- Born: April 11, 1843 Albany, New York, U.S.
- Died: October 29, 1927 (aged 84) Grosse Ile Township, Michigan, U.S.
- Buried: Woodmere Cemetery
- Allegiance: United States
- Branch: United States Army Union Army
- Service years: 1862–1865
- Rank: Second lieutenant
- Unit: 4th Michigan Cavalry
- Conflicts: American Civil War

= James Vernor =

Union Army officer

James Vernor Sr. (April 11, 1843 – October 29, 1927) was an American pharmacist and druggist who began selling Vernors brand ginger ale in 1880.

==Biography==
Vernor was born in Albany, New York, moving with his parents to Detroit, Michigan in his youth. While employed at Higby and Sterns' Drug Store in Detroit, Vernor began experimenting with ginger ale. After the start of the American Civil War, he enlisted and served with the 4th Michigan Cavalry from 1862 to 1865, becoming a Second Lieutenant before being discharged.

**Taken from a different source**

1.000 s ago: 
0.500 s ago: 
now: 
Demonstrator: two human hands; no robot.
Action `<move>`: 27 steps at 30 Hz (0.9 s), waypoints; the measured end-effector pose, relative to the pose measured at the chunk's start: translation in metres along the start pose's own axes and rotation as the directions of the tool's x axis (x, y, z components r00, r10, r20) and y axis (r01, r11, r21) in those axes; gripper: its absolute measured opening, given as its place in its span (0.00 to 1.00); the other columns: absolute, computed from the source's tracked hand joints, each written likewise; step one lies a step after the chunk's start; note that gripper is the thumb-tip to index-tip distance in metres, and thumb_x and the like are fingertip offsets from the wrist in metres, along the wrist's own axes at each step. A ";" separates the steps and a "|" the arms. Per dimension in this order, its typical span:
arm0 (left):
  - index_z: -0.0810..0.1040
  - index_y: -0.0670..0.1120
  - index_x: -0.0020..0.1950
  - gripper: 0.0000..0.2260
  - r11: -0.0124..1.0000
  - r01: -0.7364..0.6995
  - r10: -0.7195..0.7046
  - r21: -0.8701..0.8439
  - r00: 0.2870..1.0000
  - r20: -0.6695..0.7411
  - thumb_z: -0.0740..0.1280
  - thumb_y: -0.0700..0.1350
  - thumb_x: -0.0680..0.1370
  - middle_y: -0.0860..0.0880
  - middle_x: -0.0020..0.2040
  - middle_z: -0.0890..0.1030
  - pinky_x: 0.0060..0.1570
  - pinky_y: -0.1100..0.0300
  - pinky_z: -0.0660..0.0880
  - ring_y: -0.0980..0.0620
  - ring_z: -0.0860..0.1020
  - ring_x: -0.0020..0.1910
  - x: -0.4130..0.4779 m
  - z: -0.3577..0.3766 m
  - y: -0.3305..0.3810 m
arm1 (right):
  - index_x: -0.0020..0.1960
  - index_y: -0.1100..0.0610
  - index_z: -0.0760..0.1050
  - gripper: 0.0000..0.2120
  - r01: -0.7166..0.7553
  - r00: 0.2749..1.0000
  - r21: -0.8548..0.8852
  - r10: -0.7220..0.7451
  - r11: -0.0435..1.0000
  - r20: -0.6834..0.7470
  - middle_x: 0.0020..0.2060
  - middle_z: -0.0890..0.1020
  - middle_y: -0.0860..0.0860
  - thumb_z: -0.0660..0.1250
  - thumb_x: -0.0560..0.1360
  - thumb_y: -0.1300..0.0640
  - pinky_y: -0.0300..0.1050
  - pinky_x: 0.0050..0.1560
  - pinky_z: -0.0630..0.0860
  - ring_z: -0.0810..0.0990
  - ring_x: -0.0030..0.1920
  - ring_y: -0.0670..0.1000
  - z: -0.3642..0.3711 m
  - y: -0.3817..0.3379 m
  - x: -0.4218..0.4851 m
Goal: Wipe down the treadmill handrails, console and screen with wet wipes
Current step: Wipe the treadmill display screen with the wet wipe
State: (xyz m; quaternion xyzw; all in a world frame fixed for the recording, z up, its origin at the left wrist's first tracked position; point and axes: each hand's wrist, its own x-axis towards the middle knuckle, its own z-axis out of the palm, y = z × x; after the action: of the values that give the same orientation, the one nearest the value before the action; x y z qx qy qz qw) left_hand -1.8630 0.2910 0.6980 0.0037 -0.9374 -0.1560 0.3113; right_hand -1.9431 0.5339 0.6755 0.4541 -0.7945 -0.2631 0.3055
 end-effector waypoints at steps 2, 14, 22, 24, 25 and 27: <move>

According to a discredited company legend, when Vernor left to serve in the war he had stored his ginger ale syrup base in an oak cask. After returning four years later, he opened the keg and found the drink made from it had changed through the aging process. He declared it "Deliciously different," which became the drink's motto. However, in a 1936 interview, son James Vernor Jr. suggested that his father did not develop the Vernors Ginger Ale formula until after the war, a fact confirmed both by former company president James Vernor Davis in a 1962 interview and the 1911 trademark application on "Vernor's" as a name for ginger ale and extract. According to it Vernors did not enter commerce until 1880.

In 1896, Vernor and his son James Vernor II closed the drugstore and together opened a soda fountain on Woodward Avenue south of Jefferson Avenue near the riverfront ferry docks, and organized a manufacturing plant. By 1915, they expanded operations to include a bottling company, which widely manufactured Vernor's Ginger Ale.

Vernor was one of the original members of the Michigan Board of Pharmacy, formed in 1887, and held License No. 1 throughout his career. Vernor also served on the Detroit City Council for 25 years.

Vernor died in Grosse Ile, Michigan October 29, 1927, at age 84 from pneumonia and influenza. He is buried at Woodmere Cemetery in the southwest section of Detroit, Michigan.